§ **What the task requires**: In the entries below, identify every line with the string "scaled" and copy it.

Data records:
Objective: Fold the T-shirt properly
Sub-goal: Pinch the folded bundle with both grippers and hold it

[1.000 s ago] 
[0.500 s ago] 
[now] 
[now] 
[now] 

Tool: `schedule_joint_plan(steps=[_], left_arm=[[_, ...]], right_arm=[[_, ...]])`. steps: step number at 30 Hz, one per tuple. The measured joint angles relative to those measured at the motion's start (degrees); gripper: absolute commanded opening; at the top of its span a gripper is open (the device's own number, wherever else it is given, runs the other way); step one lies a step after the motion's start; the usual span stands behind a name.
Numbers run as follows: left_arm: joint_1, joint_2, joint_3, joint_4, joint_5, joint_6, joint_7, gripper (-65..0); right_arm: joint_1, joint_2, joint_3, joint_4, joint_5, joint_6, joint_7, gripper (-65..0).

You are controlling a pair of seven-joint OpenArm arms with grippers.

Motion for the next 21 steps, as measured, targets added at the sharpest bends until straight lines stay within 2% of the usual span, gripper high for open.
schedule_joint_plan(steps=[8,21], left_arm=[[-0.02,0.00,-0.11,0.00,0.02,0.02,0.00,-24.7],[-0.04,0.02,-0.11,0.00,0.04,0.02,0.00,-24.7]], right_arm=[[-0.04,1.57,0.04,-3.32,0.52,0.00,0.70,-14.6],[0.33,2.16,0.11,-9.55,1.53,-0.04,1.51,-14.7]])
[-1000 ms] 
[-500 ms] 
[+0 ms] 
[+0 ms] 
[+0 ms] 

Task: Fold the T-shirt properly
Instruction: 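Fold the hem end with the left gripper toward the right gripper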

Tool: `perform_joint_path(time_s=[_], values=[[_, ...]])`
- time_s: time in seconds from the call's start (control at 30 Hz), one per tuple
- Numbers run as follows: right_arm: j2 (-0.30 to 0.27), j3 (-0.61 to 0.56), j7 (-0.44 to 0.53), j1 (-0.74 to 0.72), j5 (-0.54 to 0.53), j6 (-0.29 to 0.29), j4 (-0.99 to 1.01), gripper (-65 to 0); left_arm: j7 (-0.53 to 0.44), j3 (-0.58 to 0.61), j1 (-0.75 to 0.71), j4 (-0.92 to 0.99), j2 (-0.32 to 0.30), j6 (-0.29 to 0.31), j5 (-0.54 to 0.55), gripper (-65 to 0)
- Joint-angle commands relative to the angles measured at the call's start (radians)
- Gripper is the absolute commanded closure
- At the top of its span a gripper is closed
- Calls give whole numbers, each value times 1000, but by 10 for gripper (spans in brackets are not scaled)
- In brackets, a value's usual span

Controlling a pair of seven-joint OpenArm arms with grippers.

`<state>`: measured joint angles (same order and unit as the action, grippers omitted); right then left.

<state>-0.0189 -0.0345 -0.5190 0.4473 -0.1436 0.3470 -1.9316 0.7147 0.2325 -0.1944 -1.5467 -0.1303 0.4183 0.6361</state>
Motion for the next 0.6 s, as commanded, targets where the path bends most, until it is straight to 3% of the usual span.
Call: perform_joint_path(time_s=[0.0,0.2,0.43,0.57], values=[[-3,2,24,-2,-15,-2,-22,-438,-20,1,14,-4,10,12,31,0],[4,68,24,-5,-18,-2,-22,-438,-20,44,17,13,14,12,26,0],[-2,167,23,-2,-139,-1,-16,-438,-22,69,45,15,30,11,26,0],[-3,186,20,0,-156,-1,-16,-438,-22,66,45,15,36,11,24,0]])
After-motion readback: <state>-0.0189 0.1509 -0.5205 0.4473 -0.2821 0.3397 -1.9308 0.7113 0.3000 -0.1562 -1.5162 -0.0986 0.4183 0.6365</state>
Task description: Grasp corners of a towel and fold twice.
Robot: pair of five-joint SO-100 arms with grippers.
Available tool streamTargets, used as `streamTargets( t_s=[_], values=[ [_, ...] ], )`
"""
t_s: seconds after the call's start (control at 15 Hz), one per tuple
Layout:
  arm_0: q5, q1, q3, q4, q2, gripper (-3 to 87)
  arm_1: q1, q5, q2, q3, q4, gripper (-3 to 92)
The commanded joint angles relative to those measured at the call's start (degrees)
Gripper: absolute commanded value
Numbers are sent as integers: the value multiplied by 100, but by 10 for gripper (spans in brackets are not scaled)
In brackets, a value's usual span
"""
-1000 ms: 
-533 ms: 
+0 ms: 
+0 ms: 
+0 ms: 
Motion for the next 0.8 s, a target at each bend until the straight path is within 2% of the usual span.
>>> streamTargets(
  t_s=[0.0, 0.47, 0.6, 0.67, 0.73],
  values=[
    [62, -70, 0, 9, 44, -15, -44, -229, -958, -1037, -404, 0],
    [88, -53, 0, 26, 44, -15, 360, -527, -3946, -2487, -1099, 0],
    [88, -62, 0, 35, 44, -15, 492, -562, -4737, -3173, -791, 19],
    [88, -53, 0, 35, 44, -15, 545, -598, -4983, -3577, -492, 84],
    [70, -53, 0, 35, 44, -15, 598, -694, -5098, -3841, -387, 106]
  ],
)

§ **Output of the exercise**:
- Calls give whole numbers, each value times 1000, but by 10 for gripper (spans in brackets are not scaled)
Numbers are sent as integers: the value multiplied by 100, but by 10 for gripper (spans in brackets are not scaled)

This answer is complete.